“I’ll pass you a tenner under the table; please pay the bill and give me the change outside.”
“Certainly, sonny,” said Dick; “but may I ask the reason of all this mystery?”
“The fact is, I’ve no smaller change, and I owe Otto a bit,” was the answer.
“Oh!” said Dick sympathetically.
The tenner was duly passed under the table. The young man lit a cigarette and left the room, passing out into the “roaring Strand.” He waited for a quarter of an hour cooling his heels on the pavement, when he was rejoined by his friend.
“Your change, old chap,” said Dick sweetly, as he handed the youth five shillings.
“But, my dear fellow, that was a ten-pun note I gave you,” he said.
“I know,” replied Dick. “But, you see, I owed Otto a bit too.”
How the ingenuous youth explained matters to his father, I have never heard.

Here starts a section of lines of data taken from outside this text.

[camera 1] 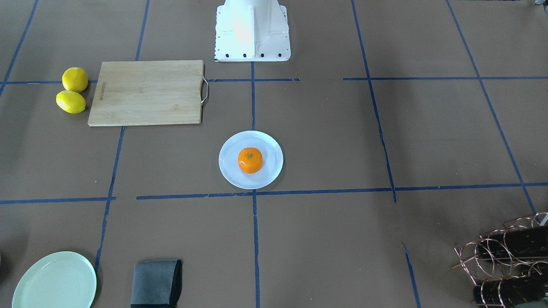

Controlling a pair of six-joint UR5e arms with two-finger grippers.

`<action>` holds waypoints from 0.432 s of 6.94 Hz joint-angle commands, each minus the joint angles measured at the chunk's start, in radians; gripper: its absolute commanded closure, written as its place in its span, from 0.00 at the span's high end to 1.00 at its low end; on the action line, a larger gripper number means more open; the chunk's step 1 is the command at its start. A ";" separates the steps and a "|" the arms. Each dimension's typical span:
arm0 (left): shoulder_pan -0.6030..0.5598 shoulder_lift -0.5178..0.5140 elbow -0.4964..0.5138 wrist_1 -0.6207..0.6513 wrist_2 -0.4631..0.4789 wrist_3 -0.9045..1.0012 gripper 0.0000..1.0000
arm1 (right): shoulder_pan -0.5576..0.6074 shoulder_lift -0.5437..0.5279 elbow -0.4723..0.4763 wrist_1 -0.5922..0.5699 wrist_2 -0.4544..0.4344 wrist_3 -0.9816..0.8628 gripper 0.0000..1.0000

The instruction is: Pick orange to plate

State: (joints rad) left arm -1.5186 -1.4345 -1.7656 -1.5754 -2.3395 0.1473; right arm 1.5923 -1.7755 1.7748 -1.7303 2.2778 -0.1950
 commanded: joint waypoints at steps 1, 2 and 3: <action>0.000 0.000 0.002 0.000 0.000 0.000 1.00 | 0.000 0.002 0.000 0.000 0.000 0.000 1.00; 0.000 0.000 0.002 0.000 0.000 0.000 1.00 | 0.000 0.002 0.000 0.000 0.005 -0.001 1.00; 0.000 0.000 0.002 0.000 0.000 0.000 1.00 | 0.000 0.002 0.000 0.002 0.005 0.000 1.00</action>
State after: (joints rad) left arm -1.5186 -1.4343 -1.7643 -1.5754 -2.3393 0.1473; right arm 1.5922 -1.7736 1.7748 -1.7300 2.2811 -0.1955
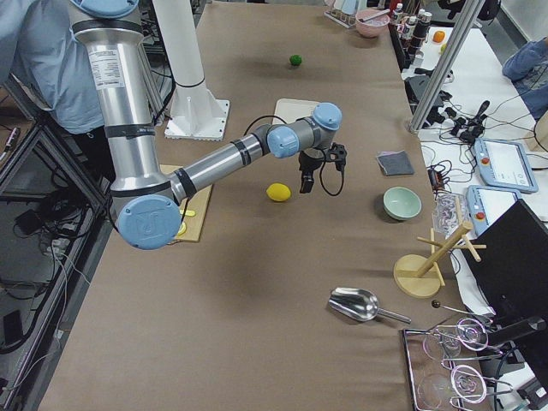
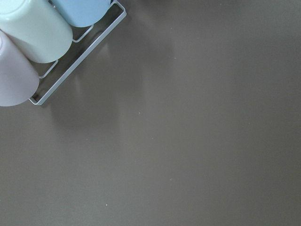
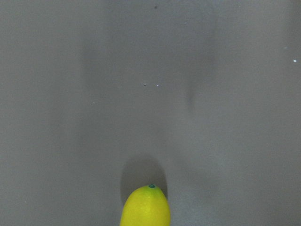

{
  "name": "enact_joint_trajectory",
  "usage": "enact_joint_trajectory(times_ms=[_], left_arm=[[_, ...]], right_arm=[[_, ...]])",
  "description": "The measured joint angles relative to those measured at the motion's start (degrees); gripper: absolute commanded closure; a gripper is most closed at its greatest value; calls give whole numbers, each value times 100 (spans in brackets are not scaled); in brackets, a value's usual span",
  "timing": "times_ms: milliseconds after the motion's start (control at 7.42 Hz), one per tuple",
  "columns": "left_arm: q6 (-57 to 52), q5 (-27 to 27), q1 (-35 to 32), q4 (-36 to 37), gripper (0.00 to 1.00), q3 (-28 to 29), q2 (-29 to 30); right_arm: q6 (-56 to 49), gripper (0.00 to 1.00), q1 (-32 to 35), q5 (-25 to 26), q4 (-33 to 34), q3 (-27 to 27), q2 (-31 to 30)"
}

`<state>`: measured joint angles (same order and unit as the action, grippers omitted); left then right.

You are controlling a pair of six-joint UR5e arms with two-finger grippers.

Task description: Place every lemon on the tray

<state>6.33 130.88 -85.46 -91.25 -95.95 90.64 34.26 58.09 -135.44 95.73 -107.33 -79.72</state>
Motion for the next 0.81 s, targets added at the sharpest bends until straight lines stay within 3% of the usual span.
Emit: enact_joint_trajectory(times_ms=[809], left_arm=[[1981,25,1549,-3,3,25,1075]], right_arm=[[-7,0,-776,8,-9,298,-16]])
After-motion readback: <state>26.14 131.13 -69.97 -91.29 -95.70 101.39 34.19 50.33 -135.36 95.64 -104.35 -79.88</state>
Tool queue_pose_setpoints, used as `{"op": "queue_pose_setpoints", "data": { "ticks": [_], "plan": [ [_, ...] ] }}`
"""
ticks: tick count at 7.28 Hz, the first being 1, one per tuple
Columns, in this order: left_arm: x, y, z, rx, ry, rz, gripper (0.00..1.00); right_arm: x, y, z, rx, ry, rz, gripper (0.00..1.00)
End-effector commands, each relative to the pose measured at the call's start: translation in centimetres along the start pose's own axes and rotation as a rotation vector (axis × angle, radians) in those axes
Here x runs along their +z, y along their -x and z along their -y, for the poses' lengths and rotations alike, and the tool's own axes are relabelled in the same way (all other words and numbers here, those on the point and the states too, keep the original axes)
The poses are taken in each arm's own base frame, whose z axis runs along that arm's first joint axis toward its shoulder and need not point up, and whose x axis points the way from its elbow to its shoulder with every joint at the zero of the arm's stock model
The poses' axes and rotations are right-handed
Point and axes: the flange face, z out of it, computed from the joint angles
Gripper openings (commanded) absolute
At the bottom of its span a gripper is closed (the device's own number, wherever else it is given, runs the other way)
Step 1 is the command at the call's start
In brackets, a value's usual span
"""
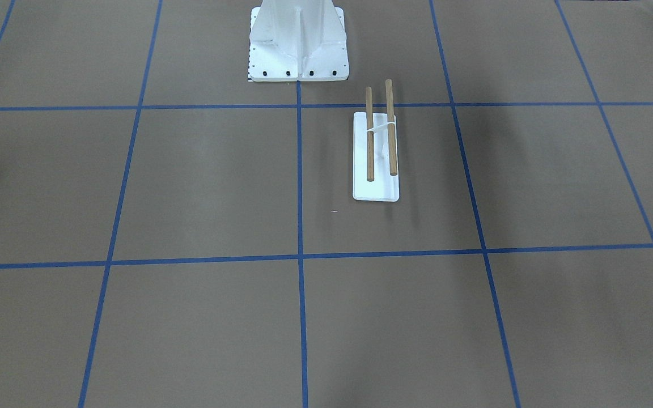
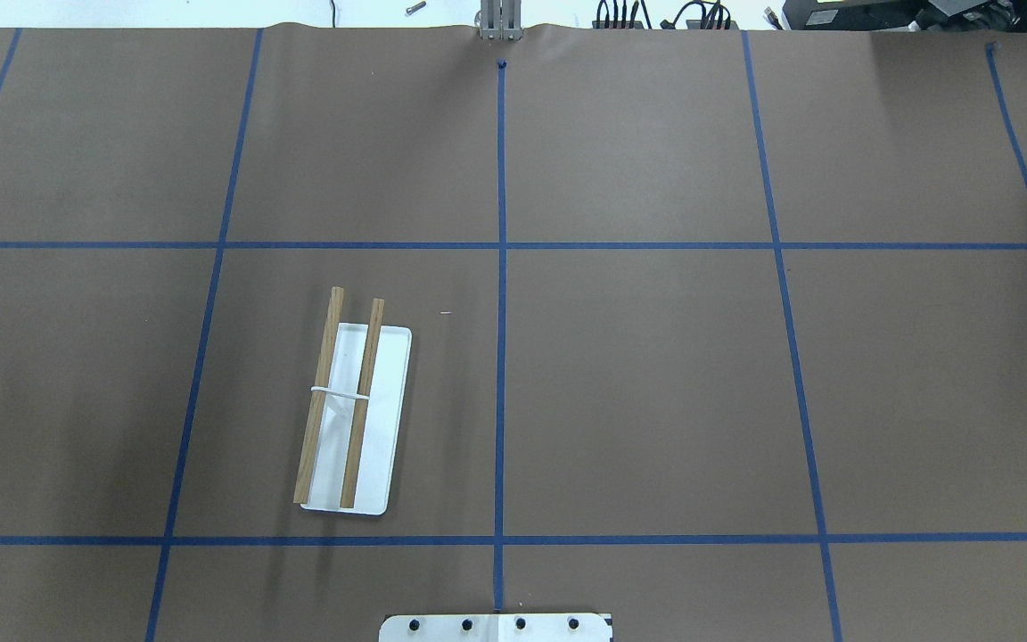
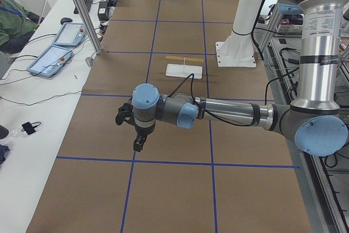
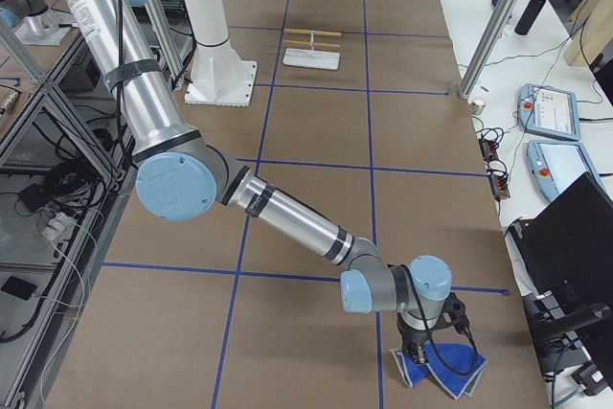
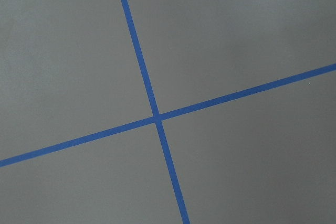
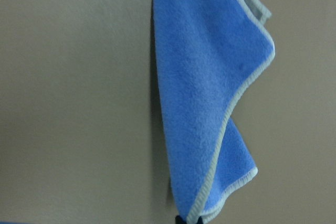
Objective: Hang towel on rack
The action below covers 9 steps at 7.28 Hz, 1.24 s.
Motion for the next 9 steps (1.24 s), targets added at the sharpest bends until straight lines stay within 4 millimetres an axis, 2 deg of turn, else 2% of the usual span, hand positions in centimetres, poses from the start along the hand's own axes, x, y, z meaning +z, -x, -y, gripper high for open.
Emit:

In 1871 I first made the acquaintance of E. J. Odell, the actor. He then seemed to be a man well advanced in middle age. He is still alive—one of the features and mysteries of the Strand. He is the last of the Bohemians—the survival of days (to quote Eccles) “as is gone most like forever.” He has contrived to make a lasting reputation as an actor. His impersonations were usually in burlesque or opera-bouffe. I can personally recall two of his Metropolitan engagements. One of these was in a burlesque at the Gaiety. But he failed there to justify the high expectations of the management. Even at rehearsal there were difficulties. Bob Soutar was stage-manager, and, being a bit of a martinet, he and Odell did not quite “hit it.”